Why Didn’t Gabby Douglas Put Her Hand Over Her Heart For The US Anthem? It Wasn't A Diss

Gabby Douglas is the first black gymnast in Olympic history to become the Individual All-Around Champion in the Olympic Games. The 20-year-old gold medalist has made history, but it has not come without extreme scrutiny under the public eye. Even during her historic feat in the London 2012 Olympic Games, Douglas' hair somehow became the center of social media critique. And as Douglas joined her four teammates, Laurie Hernandez, Aly Raisman, Simone Biles, and Madison Kocian, for the medal ceremony and the playing of the Star Spangled Banner on Tuesday, Douglas drew more criticism, as she celebrated her team's all-around competition gold win. The Olympic gymnast didn't put her hand over heart during the national anthem – and social media was flooded with criticism. So, why didn’t Douglas put her hand over her heart for the U.S anthem? She was standing at attention, and proudly honoring the win her team took home for the United States. And that's all.

Many people took to social media to accuse Douglas of not showing "respect" for her country, and the country's flag. But what is blatantly missing from this rhetoric is the acknowledgement that Douglas has dedicated and sacrificed so much to accomplish all that she has in gymnastics – you know, for the American gymnastics Olympic team. Twitter user, Fairy Jane Paul, perfectly articulated this point:

But many took to Twitter to condemn Douglas' ever-so unpatriotic act.

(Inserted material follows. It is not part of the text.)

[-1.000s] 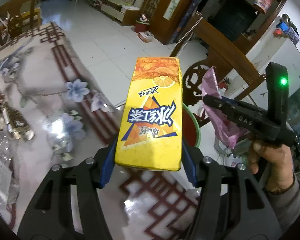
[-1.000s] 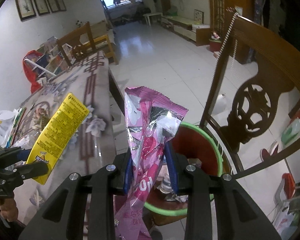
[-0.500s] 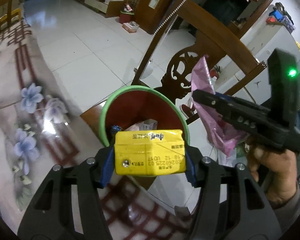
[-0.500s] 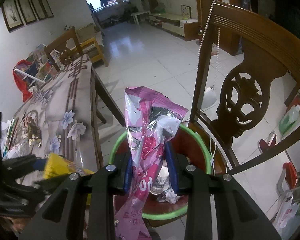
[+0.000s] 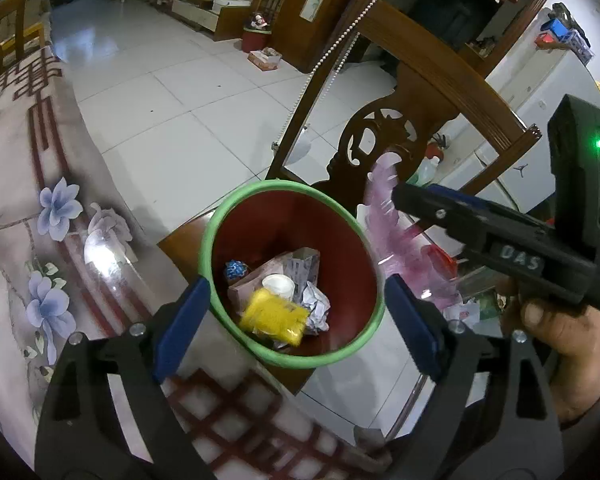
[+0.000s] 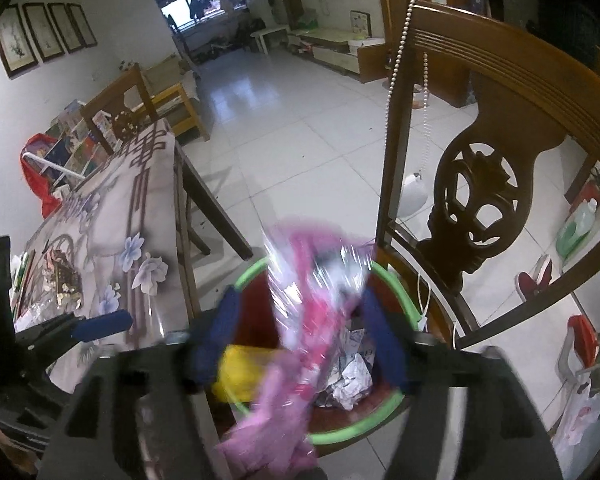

The Washington Post pointed out that the U.S Code for Conduct lists a revision from a 2008 rule. It says, "all present except those in uniform should stand at attention facing the flag with the right hand over the heart."

But in practice, it is not uncommon at all, for athletes and other people to stand at attention during the national anthem. In fact, this is common at many national baseball games and other sporting events. Professional tennis player, Nicole Gibbs, came to Douglas' defense explaining that she does the same thing. "I do the same - stand attention without hand over heart," Gibbs wrote. "Not sure what the big deal is."

I'm not sure either, Nicole.

Other Twitter users were quick to call out the hypocrisy in the swift backlash for Douglas, by tweeting pictures of other American professional athletes and public officials standing at attention as Douglas was.

And as for the Olympic gold medalist herself, Douglas directly addressed the criticism on Twitter, explaining that she "never meant any disrespect" — a statement that I would like to think shouldn't have been necessary to make in the first place. But here we are.

"...I always stand at attention out of respect for our country whenever the national anthem is played," she wrote. "I never meant any disrespect and apologize if I offended anyone..."

Douglas is a history-breaking Olympic athlete who is an inspiration for all girls, and especially black girls in gymnastics — a sport that still struggles with inclusion and perpetuated stereotypes and biases. Between having her own barbie doll (total black girl magic), and her team's Olympic gold win, Douglas' name should be attached to her incredible achievements, not her hairstyles, and definitely not a question of her "patriotism."